A few days ago, I read an article similar to this one and it rang true for me. It inspired me to open up about my past. PSA: When I say 'you' throughout this article, please know it is meant as a plural of those I am writing about.
I'm sure we all have a similar story to this. These are the stories that make you doubt every love story you have ever heard and reinforces the idea that fairy tales are in no way close to reality.
Naming names would not do any good as it could only re-open old wounds.
I am an extremely shy individual. If you know me well you're probably thinking the opposite, but that's just it. It's because you know me and I am comfortable with you. I've been the victim of ridicule and bullying many times in my lifel, so I protect my heart as much as possible. If you have proven to me beyond the shadow of a doubt that you will have my back, then the walls will come down. Or maybe you have only proved it for the moment, and I have left myself exposed. I never know which it is until it is too late.
The names, faces and times of my life are all different. But the main part of the story remains the same. Saying that you lead me on would be easier, but it is not always the truth. Maybe we were in a relationship. Maybe we weren't. Maybe we were somewhere in between. One thing is for sure: in these situations, my heart was more invested than yours.
I encountered a wide variety of young men in high school and college. In high school, I still had the 'you remember me from when I hit puberty' shadow hanging over my head. I did date in high school, but none of those relationships were built to last. How can you be in a lasting relationship with someone when you do not really know yourself yet?
At college I did not have that shadow, but I still had my paralyzing shyness working against me. Back then, I was wary of any guy that might show interest. let myself hope too much when I thought someone did. There were times when I overcame and tried to take the chance, but you destroyed me for it.
I became even more guarded because of that reason. It is a reason to keep myself locked away, but it is no excuse for cheating myself out of life. You are not at all worth that effort.

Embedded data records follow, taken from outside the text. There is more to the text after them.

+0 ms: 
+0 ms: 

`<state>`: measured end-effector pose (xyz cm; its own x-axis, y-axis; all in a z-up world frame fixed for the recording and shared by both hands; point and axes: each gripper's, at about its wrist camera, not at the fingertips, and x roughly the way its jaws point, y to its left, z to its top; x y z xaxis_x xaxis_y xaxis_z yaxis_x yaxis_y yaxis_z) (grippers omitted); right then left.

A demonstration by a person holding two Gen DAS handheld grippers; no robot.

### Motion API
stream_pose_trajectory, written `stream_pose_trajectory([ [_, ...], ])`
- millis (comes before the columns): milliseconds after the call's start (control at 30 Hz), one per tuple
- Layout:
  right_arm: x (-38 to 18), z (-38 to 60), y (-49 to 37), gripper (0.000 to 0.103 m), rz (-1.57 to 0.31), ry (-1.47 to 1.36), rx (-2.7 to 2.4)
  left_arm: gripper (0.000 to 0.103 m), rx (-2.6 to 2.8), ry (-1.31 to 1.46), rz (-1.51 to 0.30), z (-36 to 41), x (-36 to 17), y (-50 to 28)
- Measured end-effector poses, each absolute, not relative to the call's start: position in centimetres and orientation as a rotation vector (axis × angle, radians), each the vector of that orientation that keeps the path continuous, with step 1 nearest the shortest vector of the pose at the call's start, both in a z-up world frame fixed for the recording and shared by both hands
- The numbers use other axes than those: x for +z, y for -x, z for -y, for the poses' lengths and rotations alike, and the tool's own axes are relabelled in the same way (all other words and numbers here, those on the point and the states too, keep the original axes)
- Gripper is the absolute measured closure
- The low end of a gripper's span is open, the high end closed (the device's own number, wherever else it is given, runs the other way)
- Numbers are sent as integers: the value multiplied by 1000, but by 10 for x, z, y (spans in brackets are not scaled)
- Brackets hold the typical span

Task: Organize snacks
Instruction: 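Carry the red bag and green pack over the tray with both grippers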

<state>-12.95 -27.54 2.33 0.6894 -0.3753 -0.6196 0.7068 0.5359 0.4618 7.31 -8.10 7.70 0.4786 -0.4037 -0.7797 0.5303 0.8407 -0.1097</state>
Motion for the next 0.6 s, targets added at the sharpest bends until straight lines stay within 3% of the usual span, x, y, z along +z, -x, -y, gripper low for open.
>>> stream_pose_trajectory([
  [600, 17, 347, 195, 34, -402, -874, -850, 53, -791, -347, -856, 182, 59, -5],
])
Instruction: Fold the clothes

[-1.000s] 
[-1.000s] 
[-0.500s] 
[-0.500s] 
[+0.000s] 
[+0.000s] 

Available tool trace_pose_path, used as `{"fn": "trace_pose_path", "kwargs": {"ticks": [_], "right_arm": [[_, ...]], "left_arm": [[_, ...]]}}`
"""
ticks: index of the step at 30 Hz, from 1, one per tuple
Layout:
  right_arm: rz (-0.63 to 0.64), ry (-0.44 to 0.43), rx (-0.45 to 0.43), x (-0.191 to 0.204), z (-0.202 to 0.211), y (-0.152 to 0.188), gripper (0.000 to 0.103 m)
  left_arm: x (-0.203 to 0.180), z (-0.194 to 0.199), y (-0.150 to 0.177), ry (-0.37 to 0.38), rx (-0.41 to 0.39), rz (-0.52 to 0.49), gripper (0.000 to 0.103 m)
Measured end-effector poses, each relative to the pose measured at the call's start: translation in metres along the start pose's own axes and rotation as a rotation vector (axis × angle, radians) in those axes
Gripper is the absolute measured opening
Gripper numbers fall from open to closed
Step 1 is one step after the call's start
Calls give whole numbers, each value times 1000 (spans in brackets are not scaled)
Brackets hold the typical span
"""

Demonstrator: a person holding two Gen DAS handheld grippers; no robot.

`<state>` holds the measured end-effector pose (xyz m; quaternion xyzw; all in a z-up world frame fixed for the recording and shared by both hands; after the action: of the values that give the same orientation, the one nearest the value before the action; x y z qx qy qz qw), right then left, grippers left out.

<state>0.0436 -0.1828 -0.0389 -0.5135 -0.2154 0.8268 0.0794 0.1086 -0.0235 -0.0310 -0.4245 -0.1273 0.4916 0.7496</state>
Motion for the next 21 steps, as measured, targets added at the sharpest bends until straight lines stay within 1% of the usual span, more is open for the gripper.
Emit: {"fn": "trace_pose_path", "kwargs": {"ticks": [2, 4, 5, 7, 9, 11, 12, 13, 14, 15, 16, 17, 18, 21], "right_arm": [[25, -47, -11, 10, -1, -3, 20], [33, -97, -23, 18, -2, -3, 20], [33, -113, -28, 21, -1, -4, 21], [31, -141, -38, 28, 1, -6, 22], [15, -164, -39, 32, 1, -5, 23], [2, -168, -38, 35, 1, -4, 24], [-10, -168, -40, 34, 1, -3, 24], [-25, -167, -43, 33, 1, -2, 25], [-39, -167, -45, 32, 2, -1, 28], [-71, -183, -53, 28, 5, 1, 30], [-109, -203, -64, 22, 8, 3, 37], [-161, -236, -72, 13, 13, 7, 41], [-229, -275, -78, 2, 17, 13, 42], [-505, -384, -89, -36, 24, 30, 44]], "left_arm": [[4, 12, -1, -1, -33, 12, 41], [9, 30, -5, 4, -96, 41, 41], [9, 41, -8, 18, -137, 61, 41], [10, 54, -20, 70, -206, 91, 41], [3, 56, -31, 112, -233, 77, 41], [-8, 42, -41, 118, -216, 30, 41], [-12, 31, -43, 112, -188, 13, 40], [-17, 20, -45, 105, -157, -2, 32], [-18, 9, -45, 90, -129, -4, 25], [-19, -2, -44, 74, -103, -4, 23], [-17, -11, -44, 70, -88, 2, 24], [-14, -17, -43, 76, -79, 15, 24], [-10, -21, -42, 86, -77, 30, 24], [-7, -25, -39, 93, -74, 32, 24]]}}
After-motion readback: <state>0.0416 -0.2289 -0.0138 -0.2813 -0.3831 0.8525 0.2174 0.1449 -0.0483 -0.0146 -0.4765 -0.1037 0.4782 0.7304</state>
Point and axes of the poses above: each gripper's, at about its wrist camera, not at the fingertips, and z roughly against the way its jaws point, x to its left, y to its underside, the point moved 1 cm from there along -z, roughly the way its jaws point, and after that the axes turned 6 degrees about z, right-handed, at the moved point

You destroyed me and I do not care anymore. I did at the time. Probably too much. I have no regrets about it because it made me stronger and know the worth you never saw. You expect to leave a girl shattered and wondering at how to pick up the pieces. After the last time, I made a promise to myself. I promised myself that I would never let myself become that soaking-wet-mop you had once reduced me to. I'm not saying that I would give up on finding love, but I wold guard it as the gift it is intended to be. I could never say it as carelessly as you once did.
You see, I know that the beginning of this article made it seem like it was going to be painting a picture of me at my weakest moments and I was about to throw a public pity party. Maybe I did to an extent. However, this is more about showing you, all of you, that I am content with my life without anyone like you in it. I may see you occasionally for one reason or another and I'll be cordial. Not because you deserve it, but because I deserve better than to waste my life pining for the likes of you and wondering if I said the right thing when I saw you for five minutes.
Although I am not praising myself in any way by saying this, I apologize to anyone I might be this 'you' for. I'm not perfect. No one is. I am not condoning or condemning this behavior, but it is something that this world is too familiar with. Maybe that is the point. Maybe we need to stop looking for perfection in everyone we meet, and learn to accept the flaws they have within reason.
People need to stop looking for and expecting perfection out of life because life will surely not deliver. We need to live for what makes us happy and not what everyone around us thinks we need. We need to just start living without fear of consequence because someone does not return your affections. Take the chance and ride out the following wave.